_Exercise goal:_
For the listing below, report all lines that hold the word "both".

+ + + +

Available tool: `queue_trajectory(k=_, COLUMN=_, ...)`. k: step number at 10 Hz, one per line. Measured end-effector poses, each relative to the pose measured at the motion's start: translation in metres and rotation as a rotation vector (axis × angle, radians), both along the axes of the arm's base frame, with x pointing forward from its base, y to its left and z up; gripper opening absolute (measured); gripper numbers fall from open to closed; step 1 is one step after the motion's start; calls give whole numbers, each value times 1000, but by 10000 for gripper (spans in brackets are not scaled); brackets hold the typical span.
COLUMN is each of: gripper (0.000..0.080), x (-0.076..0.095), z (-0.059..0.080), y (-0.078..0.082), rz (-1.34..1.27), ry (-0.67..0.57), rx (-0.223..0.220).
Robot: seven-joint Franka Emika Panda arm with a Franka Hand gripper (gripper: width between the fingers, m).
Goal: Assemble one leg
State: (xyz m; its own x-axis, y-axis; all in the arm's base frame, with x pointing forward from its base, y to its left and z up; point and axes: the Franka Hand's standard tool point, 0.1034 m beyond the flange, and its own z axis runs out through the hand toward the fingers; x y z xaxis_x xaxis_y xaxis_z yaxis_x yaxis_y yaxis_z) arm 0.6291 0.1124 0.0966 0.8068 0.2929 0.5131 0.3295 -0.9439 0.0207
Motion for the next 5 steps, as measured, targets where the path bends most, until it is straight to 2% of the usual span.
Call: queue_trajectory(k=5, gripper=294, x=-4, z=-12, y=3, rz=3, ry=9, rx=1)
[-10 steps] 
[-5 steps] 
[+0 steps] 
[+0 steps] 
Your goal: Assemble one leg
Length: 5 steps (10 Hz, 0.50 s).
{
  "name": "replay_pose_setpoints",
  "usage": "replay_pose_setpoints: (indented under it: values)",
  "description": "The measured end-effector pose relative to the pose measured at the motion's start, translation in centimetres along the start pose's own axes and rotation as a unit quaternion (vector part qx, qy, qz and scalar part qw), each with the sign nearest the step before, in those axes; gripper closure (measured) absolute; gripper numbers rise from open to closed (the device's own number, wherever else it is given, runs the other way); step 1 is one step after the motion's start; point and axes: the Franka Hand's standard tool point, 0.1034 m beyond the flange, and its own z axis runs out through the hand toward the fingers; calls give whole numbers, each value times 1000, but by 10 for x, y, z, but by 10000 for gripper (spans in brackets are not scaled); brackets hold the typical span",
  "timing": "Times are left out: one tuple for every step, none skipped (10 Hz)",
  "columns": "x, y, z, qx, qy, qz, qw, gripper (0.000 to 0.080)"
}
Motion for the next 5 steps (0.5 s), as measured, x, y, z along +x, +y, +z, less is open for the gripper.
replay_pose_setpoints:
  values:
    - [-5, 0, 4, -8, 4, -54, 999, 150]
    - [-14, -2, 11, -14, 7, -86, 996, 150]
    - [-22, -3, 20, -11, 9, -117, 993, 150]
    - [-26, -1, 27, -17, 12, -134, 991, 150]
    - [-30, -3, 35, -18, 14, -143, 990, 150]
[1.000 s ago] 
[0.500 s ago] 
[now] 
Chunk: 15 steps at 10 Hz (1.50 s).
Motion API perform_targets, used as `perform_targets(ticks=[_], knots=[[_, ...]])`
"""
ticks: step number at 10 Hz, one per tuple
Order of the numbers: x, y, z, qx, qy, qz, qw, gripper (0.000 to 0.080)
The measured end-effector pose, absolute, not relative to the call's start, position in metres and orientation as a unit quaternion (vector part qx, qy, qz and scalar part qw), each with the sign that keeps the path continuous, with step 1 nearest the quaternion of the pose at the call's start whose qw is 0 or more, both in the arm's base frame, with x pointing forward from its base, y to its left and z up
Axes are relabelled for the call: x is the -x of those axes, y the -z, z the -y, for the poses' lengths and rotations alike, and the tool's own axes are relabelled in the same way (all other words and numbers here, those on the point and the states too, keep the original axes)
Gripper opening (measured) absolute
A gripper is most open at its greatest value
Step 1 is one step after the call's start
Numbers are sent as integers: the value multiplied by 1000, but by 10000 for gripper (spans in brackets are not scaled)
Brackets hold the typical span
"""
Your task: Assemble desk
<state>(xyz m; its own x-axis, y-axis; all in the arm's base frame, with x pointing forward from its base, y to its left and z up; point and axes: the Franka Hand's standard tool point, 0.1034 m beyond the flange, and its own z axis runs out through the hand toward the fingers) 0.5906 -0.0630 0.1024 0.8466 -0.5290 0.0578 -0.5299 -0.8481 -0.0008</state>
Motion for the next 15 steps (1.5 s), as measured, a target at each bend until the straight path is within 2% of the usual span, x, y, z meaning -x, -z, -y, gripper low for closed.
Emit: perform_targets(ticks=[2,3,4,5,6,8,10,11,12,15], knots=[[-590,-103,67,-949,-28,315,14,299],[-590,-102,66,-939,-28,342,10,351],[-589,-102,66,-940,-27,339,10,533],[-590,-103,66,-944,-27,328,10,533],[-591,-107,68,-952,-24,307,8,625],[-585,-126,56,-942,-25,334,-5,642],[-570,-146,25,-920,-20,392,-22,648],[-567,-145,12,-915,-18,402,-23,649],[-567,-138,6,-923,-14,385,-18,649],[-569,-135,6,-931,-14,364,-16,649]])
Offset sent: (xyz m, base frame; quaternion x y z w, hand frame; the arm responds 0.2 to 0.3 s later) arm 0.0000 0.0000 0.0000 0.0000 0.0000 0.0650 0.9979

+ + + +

_Reply:_
Available tool: `queue_trajectory(k=_, COLUMN=_, ...)`. k: step number at 10 Hz, one per line. Measured end-effector poses, each relative to the pose measured at the motion's start: translation in metres and rotation as a rotation vector (axis × angle, radians), both along the axes of the arm's base frame, with x pointing forward from its base, y to its left and z up; gripper opening absolute (measured); gripper numbers fall from open to closed; step 1 is one step after the motion's start; calls give whole numbers, each value times 1000, but by 10000 for gripper (spans in brackets are not scaled); brackets hold the typical span.
The measured end-effector pose, absolute, not relative to the call's start, position in metres and orientation as a unit quaternion (vector part qx, qy, qz and scalar part qw), each with the sign that keeps the path continuous, with step 1 nearest the quaternion of the pose at the call's start whose qw is 0 or more, both in the arm's base frame, with x pointing forward from its base, y to its left and z up

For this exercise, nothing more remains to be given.